Because each central bank has an inflation target at around 2% we can well say that keeping money costs all of us at least 2% each year. This discourages savers and spur consumes. This is one way our economies are working, predicated on inflation and debts.

What about deflation? Well this is often the opposite of inflation in fact it is the biggest nightmare for the central banks, let’s see why. Basically, we’ve deflation when overall the costs of goods fall. This might be caused by an increase of value of money. For starters, it could hurt spending as consumers will undoubtedly be incentivised to save money because their value will increase overtime. However merchants will undoubtedly be under constant pressure. They’ll need to sell their goods quick otherwise they’ll lose money because the price they will charge for his or her services will drop as time passes. But when there is something we learned in these years is that central banks and governments do not care much about consumers or merchants, what they care the most is DEBT!!. In a deflationary environment debt can be a real burden as it will only get bigger over time. Because our economies derive from debt you can imagine exactly what will function as consequences of deflation.

So to conclude, inflation is growth friendly but is founded on debt. Which means future generations can pay our debts. Deflation however makes growth harder but it means that future generations won’t have much debt to cover (in such context it could be possible to afford slow growth).

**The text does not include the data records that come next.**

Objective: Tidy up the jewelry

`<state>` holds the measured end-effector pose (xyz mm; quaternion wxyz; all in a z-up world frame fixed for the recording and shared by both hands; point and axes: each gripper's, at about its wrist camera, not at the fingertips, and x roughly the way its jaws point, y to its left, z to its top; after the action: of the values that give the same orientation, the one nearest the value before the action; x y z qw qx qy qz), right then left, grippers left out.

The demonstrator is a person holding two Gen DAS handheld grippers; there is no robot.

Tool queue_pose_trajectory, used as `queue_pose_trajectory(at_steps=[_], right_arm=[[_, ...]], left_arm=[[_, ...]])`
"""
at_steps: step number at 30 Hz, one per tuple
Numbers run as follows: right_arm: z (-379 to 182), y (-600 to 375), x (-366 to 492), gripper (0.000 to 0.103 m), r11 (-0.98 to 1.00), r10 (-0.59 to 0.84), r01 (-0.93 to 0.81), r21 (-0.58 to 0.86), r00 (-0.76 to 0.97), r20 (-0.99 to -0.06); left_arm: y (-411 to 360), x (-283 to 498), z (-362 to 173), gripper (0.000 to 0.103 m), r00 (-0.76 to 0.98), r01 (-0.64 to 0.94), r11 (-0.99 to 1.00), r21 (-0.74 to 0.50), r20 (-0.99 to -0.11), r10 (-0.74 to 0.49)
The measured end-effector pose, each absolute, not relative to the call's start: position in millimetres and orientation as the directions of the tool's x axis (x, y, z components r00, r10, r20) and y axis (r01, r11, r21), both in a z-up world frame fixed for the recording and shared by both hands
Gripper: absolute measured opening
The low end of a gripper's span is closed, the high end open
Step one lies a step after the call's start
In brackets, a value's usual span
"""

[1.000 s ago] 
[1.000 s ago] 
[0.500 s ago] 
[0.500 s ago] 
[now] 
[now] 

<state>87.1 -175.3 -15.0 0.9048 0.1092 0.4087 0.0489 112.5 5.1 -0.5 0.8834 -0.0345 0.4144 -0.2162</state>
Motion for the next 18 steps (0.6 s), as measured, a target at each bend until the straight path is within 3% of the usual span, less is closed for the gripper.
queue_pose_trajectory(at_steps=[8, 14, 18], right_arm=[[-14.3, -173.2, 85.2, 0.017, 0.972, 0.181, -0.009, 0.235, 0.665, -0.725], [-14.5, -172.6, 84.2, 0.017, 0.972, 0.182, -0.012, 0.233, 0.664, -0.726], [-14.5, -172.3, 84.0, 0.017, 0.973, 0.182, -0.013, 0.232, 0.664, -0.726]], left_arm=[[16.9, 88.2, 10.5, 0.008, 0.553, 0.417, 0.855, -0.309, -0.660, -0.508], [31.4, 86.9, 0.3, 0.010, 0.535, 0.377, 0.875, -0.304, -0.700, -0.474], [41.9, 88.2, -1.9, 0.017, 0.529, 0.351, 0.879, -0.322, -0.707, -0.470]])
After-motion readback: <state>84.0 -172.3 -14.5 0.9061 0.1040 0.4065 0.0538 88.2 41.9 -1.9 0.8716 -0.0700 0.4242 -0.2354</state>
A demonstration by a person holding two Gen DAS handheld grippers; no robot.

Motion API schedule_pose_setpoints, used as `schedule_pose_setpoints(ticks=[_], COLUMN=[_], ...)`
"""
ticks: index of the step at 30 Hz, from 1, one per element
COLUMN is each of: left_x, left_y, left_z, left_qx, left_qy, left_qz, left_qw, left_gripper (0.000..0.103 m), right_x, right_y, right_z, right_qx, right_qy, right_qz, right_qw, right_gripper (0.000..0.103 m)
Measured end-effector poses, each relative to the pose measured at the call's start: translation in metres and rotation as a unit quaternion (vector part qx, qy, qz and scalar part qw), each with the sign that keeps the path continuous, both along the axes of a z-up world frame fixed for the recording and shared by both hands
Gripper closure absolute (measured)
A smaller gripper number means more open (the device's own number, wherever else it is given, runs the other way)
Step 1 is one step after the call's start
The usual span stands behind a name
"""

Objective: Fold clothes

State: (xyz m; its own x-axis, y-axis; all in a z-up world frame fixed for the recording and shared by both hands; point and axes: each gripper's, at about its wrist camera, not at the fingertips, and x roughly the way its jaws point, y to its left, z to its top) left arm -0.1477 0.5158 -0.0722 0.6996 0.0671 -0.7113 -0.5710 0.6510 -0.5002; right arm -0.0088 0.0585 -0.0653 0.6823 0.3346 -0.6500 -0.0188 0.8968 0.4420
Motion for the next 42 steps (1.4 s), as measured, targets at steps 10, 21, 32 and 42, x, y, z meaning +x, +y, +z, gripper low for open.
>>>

OK so how all this fits with bitcoins?

Well, bitcoins are designed to be an alternative for money and to be both a store of value and a mean for trading goods. They are limited in number and we’ll never have a lot more than 21 million bitcoins around. Therefore they are designed to be deflationary. Now we have all seen what the consequences of deflation are. However, in a bitcoin-based future it would still be possible for businesses to thrive. More info to go will be to switch from a debt-based economy to a share-based economy. Actually, because contracting debts in bitcoins would be very expensive business can still obtain the capital they need by issuing shares of these company. This could be a fascinating alternative as it will offer you many investment opportunities and the wealth generated will be distributed more evenly among people. However, just for clarity, I must say that area of the costs of borrowing capital will be reduced under bitcoins because the fees will be extremely low and there won’t be intermediaries between transactions (banks rip people off, both borrowers and lenders). This would buffer a few of the negative sides of deflation. Nevertheless, bitcoins will face many problems unfortunately, as governments still need fiat money to cover back the huge debts that we inherited from the past generations.